## Task brief
Please filter the entries and return only the lines that include "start".

## Data to process
-------------------------

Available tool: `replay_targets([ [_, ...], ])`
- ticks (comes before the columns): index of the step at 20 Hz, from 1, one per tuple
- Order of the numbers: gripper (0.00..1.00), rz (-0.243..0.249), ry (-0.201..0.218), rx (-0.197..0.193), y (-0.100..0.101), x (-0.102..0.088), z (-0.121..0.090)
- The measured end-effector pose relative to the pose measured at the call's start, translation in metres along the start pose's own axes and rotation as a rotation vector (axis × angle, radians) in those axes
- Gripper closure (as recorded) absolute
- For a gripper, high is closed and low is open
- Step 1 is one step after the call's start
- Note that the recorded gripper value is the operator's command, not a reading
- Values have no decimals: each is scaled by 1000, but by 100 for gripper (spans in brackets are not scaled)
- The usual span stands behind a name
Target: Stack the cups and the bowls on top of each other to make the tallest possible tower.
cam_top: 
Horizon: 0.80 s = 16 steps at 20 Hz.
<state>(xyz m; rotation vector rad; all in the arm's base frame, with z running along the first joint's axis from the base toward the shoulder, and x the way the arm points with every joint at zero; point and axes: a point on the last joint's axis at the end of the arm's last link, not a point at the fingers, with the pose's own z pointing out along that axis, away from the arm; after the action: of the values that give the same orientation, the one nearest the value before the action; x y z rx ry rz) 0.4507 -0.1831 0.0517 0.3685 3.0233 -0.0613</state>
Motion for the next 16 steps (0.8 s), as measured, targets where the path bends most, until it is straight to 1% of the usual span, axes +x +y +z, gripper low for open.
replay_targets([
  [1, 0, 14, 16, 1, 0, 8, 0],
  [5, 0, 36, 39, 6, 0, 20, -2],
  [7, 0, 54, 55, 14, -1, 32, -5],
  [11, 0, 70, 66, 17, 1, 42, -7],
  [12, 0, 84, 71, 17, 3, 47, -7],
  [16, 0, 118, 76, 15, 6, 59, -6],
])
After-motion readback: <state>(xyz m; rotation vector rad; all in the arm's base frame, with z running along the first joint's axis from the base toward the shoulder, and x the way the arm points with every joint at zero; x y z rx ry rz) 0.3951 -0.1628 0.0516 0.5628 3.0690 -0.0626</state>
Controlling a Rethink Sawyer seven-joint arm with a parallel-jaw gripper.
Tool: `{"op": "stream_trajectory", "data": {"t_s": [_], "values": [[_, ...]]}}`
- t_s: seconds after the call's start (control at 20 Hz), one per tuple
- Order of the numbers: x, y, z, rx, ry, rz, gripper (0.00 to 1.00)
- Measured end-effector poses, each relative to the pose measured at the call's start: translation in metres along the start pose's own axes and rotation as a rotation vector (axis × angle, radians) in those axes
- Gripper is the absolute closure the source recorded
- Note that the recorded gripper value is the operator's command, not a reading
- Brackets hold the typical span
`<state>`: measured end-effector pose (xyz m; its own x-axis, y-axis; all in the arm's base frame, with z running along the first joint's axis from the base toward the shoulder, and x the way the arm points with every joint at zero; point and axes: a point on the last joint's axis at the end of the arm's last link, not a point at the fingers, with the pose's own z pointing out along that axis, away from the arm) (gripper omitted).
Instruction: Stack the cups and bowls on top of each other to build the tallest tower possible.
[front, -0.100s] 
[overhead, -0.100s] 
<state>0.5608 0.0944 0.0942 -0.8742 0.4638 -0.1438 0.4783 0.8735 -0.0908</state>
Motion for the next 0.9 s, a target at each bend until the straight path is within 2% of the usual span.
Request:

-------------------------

## Answer to the exercise
- The measured end-effector pose relative to the pose measured at the call's start, translation in metres along the start pose's own axes and rotation as a rotation vector (axis × angle, radians) in those axes
- Step 1 is one step after the call's start
- t_s: seconds after the call's start (control at 20 Hz), one per tuple
- Measured end-effector poses, each relative to the pose measured at the call's start: translation in metres along the start pose's own axes and rotation as a rotation vector (axis × angle, radians) in those axes

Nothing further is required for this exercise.